Até setembro de 2015, havia 37 pedidos de impeachment protocolados na Câmara dos Deputados contra Dilma Rousseff, mas o presidente da Câmara dos Deputados, Eduardo Cunha, viria a acolher apenas o pedido redigido por Hélio Bicudo e pelos advogados Miguel Reale Júnior e Janaina Conceição Paschoal. Os movimentos sociais pró-impeachment decidiram aderir ao requerimento de Bicudo, que contou também com o apoio de parlamentares e da sociedade civil, a qual organizou um abaixo-assinado em apoio ao impeachment da Presidente da República. Em resposta à abertura do processo, Dilma afirmou que os argumentos apresentados pelos juristas eram inconsistentes e improcedentes e que ela não havia praticado nenhum ato ilícito.
Para os juristas autores do pedido aceito, Dilma não agiu como deveria para punir as irregularidades que existiam na Petrobras. Eles disseram textualmente que a presidente agiu como se nada soubesse, como se nada tivesse ocorrido, mantendo seus assistentes intocáveis e operantes na máquina de poder instituída, à revelia da lei e da Constituição. Segundo o texto do pedido, houve uma maquiagem deliberadamente orientada a passar para a nação a sensação de que o Brasil estaria economicamente saudável.
Assim, conforme o documento, durante todo o processo eleitoral de 2014, Dilma negou que a situação da Petrobras, tanto do ponto de vista moral quanto do econômico, era muito grave. Ainda nas palavras dos autores, a máscara da competência fora primeiramente arranhada no episódio envolvendo a compra da refinaria em Pasadena pela estatal. Os juristas declararam que Dilma era presidente do Conselho da Estatal e deu como desculpa um equívoco relativo a uma cláusula contratual.
Segundo o documento, a presidente foi omissa em relação à compra da refinaria de Pasadena. Ou seja, eles asseguraram que, ainda que a presidente não estivesse ativamente envolvida nessa situação, restaria sua responsabilidade omissiva. Conforme os juristas, a presidente sabia de todos os fatos e era diretamente responsável pela corrupção que ocorreu na empresa pública. Dessa forma, na tese deles, a responsabilidade da denunciada quanto à corrupção sistêmica de seu governo era inegável.
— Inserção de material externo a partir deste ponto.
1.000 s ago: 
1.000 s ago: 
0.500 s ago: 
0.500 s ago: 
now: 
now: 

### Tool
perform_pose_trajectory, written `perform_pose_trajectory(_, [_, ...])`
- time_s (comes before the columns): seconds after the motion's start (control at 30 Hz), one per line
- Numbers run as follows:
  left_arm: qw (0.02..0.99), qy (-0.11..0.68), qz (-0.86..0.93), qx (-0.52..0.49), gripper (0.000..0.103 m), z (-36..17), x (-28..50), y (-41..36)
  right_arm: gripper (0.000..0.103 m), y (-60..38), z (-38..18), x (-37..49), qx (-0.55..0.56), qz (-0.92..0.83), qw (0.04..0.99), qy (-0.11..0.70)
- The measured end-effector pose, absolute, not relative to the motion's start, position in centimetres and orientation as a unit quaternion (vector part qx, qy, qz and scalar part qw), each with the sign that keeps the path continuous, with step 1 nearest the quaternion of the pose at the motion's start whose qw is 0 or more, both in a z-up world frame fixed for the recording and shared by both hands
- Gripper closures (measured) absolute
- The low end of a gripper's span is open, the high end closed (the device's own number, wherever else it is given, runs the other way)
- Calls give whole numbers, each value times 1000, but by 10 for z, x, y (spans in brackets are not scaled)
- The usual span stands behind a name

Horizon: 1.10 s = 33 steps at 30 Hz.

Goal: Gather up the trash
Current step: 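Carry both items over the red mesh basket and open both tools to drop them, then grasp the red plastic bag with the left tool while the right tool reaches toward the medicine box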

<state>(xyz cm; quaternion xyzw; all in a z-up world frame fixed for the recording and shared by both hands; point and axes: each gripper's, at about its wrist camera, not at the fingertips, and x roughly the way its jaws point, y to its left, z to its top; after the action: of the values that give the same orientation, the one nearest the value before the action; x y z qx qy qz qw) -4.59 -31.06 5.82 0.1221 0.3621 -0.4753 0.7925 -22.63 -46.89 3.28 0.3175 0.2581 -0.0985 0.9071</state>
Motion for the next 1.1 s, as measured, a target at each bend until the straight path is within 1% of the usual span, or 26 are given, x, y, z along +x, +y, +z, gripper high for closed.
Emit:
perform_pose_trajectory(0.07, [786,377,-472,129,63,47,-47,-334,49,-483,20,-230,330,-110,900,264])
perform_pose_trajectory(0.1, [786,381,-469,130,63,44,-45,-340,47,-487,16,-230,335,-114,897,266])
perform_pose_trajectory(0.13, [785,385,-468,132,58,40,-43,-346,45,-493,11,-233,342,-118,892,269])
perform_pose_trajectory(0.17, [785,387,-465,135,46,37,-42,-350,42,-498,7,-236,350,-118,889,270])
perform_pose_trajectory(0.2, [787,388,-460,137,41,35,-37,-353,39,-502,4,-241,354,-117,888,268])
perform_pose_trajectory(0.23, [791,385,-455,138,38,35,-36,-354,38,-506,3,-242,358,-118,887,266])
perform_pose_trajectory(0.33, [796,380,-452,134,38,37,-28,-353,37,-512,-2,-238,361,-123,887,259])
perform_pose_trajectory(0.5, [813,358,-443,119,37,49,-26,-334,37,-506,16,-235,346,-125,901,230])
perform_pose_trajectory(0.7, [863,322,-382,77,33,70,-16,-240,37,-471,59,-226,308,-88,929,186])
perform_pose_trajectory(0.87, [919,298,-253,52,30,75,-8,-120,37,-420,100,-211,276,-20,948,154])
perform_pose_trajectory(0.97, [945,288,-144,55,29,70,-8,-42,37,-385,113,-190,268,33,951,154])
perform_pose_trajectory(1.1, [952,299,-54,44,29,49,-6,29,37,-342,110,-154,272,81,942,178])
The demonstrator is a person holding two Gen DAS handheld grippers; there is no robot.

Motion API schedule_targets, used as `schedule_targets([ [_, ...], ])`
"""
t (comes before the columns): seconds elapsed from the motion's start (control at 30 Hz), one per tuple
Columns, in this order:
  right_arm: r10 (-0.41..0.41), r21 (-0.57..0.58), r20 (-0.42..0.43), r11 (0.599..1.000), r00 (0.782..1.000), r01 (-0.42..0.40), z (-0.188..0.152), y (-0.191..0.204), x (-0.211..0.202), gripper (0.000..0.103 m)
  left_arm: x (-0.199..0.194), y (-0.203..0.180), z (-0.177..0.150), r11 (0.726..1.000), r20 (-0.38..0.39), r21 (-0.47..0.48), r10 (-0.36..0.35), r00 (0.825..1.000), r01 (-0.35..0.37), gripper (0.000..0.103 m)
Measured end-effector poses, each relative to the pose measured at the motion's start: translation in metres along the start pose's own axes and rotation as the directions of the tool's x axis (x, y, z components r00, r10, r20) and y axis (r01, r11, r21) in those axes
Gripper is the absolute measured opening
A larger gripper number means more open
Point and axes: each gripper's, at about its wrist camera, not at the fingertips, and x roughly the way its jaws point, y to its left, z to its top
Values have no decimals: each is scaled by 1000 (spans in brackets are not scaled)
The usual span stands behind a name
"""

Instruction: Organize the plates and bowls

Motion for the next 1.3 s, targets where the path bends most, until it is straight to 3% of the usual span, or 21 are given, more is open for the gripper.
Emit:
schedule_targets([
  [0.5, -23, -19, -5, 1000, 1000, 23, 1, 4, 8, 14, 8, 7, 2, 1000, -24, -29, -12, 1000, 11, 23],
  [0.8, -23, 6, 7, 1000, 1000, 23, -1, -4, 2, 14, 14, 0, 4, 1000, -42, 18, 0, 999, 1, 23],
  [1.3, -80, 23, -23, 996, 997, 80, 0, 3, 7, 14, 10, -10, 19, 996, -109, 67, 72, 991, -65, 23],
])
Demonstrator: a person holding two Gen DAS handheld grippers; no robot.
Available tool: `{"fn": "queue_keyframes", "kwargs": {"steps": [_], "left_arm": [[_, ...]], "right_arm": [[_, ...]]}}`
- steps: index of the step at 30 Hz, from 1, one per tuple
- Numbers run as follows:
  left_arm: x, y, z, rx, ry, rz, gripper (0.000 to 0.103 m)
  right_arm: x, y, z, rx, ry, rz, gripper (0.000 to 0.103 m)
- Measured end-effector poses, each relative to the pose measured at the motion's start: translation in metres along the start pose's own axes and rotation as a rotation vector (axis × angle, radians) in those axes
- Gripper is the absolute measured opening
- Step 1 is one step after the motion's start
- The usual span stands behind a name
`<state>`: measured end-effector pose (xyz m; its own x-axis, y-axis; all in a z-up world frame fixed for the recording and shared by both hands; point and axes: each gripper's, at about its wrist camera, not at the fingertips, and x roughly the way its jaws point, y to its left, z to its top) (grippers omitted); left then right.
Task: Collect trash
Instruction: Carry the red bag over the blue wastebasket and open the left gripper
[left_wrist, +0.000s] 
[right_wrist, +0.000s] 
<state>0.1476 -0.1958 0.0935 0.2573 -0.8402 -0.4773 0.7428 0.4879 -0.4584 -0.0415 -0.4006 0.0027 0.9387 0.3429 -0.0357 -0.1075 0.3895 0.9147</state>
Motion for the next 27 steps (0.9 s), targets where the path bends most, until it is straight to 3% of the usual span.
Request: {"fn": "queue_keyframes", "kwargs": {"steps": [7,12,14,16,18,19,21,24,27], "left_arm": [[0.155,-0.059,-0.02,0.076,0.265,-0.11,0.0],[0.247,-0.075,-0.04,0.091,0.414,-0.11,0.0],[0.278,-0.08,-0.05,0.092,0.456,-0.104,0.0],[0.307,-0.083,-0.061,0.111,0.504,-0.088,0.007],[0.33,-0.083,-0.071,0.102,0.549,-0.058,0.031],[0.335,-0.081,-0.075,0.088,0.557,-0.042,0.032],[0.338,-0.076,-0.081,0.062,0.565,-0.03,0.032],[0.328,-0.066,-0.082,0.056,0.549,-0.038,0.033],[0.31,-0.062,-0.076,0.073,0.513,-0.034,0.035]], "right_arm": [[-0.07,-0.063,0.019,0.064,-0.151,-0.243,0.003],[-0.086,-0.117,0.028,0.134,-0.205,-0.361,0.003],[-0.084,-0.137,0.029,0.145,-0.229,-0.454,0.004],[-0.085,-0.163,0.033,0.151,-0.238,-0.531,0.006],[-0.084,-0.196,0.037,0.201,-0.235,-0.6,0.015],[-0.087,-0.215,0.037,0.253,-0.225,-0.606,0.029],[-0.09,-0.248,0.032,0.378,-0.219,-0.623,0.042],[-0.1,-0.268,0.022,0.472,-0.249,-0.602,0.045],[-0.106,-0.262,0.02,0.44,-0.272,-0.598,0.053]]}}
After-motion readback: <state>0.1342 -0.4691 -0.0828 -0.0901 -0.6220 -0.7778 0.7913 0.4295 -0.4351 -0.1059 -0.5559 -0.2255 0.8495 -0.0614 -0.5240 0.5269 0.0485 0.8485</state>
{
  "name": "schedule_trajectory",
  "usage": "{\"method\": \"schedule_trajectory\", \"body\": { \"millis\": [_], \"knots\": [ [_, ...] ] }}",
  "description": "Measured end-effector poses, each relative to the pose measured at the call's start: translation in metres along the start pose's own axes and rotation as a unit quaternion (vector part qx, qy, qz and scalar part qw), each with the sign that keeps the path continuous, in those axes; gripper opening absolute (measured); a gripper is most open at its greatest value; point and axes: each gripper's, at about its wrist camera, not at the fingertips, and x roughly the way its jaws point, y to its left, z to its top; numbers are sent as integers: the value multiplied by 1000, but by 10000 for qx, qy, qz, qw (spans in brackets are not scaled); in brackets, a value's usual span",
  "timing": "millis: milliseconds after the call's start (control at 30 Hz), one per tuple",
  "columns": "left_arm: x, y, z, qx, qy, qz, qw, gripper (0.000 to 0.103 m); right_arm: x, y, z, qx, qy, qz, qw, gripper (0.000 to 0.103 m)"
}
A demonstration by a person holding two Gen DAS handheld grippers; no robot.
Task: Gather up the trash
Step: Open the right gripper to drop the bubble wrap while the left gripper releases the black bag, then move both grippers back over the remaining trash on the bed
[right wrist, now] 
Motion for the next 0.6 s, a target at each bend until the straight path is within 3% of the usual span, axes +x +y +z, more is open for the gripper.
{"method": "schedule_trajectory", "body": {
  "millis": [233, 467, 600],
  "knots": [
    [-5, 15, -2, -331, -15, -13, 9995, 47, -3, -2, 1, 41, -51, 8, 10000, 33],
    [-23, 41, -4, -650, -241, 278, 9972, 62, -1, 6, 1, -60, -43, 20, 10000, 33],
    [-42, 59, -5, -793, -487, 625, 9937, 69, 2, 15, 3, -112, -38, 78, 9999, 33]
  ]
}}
Os autores citaram ainda a corrupção desvendada pela Operação Lava Jato e sustentaram no documento que a ação da Polícia Federal realizou uma devassa em todos os negócios feitos pela Petrobras, constatando, a partir de colaborações premiadas intentadas por Paulo Roberto Costa e Alberto Youssef, que as obras e realizações anunciadas como grandes conquistas do Governo Dilma eram na verdade um meio para sangrar a estatal, que, no momento, encontrava-se descapitalizada e desacreditada. Tal acusação, contudo, não foi alvo de julgamento no parecer final votado pelo Senado. Ao acatar a o pedido de impeachment, Eduardo Cunha havia descartado o trecho por entender que se tratavam de ilações.